Vllama has a built-in bridge to Kaggle's free GPU (NVIDIA T4, ~16GB VRAM). You submit a task from your laptop, it runs on Kaggle's infrastructure, and the output downloads back to your machine automatically.

This means you can run Stable Diffusion, text-to-video models, and 3D reconstruction — even on a 4GB RAM laptop — for free.


What You Need

  • A Kaggle account (free, takes 2 minutes)
  • Phone number for verification (Kaggle requires this for GPU access)
  • Vllama installed: pip install vllama

Step 1: Get Your Kaggle API Key

  1. Log in at kaggle.com
  2. Click your profile icon (top right) → Settings
  3. Scroll to the API section
  4. Click Create New Token — this downloads kaggle.json

Open the file.

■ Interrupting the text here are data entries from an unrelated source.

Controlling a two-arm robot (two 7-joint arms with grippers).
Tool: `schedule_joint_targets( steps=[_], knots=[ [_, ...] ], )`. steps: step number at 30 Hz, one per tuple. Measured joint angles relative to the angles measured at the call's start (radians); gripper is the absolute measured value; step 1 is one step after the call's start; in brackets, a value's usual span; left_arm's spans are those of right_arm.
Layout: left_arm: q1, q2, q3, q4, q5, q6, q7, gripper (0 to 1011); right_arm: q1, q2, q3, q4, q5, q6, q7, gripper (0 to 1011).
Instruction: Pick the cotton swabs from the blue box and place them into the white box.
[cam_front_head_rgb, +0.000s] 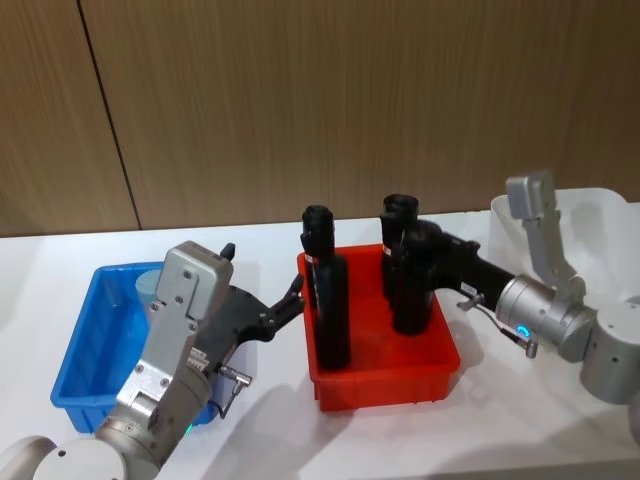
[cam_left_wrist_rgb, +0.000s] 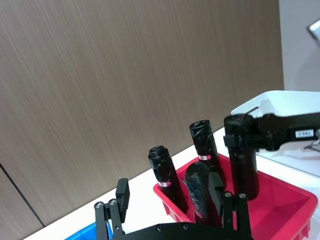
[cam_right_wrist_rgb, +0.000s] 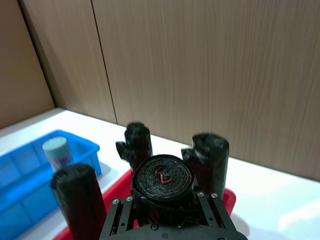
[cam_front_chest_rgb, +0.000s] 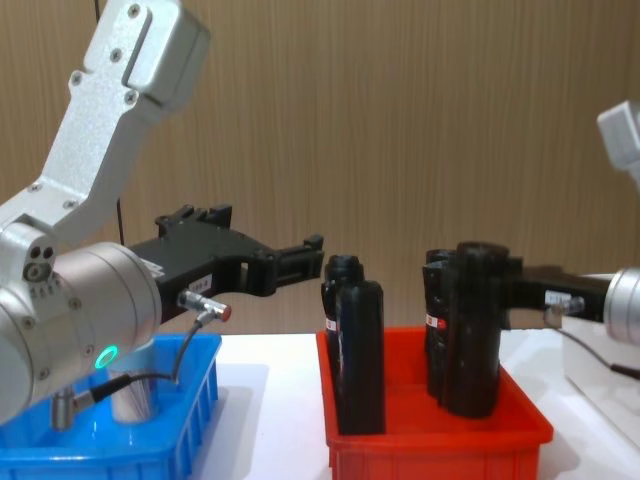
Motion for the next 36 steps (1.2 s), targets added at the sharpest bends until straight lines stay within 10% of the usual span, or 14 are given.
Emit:
schedule_joint_targets(
  steps=[21,36],
  knots=[
    [0.000,0.000,0.000,0.000,0.000,0.000,0.000,1000,-0.155,0.100,0.071,-0.489,0.075,0.091,-0.115,515],
    [0.000,0.000,0.000,0.000,0.000,0.000,0.000,1000,-0.216,0.171,0.130,-0.644,0.050,0.144,-0.260,515]
  ],
)
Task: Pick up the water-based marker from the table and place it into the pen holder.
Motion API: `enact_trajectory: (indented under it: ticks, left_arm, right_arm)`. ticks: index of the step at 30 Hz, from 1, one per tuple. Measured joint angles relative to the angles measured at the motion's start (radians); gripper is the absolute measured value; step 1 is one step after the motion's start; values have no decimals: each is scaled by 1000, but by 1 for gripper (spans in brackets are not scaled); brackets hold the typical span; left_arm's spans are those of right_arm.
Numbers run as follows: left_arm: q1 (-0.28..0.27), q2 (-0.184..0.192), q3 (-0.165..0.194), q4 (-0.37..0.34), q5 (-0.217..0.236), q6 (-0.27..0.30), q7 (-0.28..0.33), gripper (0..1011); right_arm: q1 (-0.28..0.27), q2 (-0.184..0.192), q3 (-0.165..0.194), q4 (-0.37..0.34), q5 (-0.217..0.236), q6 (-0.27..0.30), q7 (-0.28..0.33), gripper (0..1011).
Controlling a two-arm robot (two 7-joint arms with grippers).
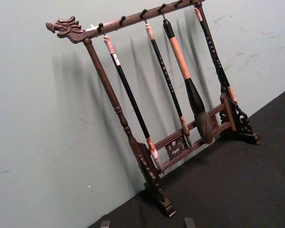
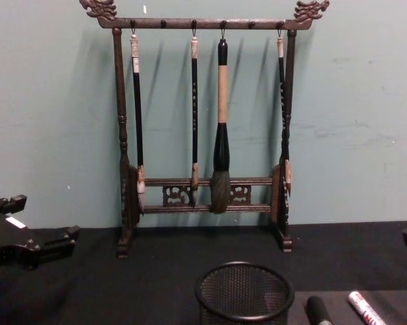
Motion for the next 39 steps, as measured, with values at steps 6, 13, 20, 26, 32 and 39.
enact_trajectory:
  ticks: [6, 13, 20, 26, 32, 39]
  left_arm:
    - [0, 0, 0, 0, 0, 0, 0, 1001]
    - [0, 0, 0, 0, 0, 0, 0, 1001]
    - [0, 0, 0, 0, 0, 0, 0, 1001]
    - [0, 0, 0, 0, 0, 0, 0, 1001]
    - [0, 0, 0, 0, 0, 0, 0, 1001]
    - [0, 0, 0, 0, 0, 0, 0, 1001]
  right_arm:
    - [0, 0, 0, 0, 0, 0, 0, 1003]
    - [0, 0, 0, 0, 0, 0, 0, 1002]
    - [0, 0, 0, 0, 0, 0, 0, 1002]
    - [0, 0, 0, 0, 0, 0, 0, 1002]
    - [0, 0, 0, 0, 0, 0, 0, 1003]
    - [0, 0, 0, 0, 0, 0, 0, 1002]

It looks like:

{
  "username": "yourname",
  "key": "abc123yourkeyhere"
}

Step 2: Connect Vllama to Kaggle

vllama login --service kaggle --username yourname --key abc123yourkeyhere

If your kaggle.json is already at ~/.kaggle/kaggle.json (default Kaggle CLI location), just run:

vllama login --service kaggle

Step 3: Run Something

Now just add --service kaggle to any supported command.

Generate an Image

vllama run stabilityai/sd-turbo --service kaggle --prompt "A cyberpunk street at night, neon lights, rain"

Vllama will: 1. Create a Kaggle kernel with GPU 2. Install dependencies 3. Run the model 4. Download vllama_kaggle_<timestamp>.png to your current directory

Takes about 3–5 minutes total. The actual generation is under 10 seconds on the T4.

Generate a Video

vllama run_video damo-vilab/text-to-video-ms-1.7b --service kaggle --prompt "A sunset over the ocean, cinematic"

Generate a 3D Model from an Image

vllama image3d --path my_object.jpg --service kaggle -o ./3d_output

Troubleshooting

"Kaggle API credentials not found"

vllama login --service kaggle --username YOUR_USERNAME --key YOUR_KEY

"GPU quota exceeded"

Kaggle gives ~30 GPU hours/week for free accounts. If you hit the limit, wait until your quota resets (weekly), or check quota at kaggle.com/account.

Kernel takes too long / times out

Kaggle notebooks have a 12-hour session limit. Individual inference tasks take 3–10 minutes, well within this.

First run is slow

The first run installs dependencies inside the Kaggle kernel. Subsequent runs reuse the environment and are faster.


Kaggle GPU Limits (Free Tier)

Resource Limit
GPU type NVIDIA T4 (16GB VRAM)
Weekly GPU hours ~30 hours
Session max duration 12 hours
Disk space 73GB
Internet Enabled

For most use cases — generating images, videos, 3D models — you'll stay well within the weekly quota.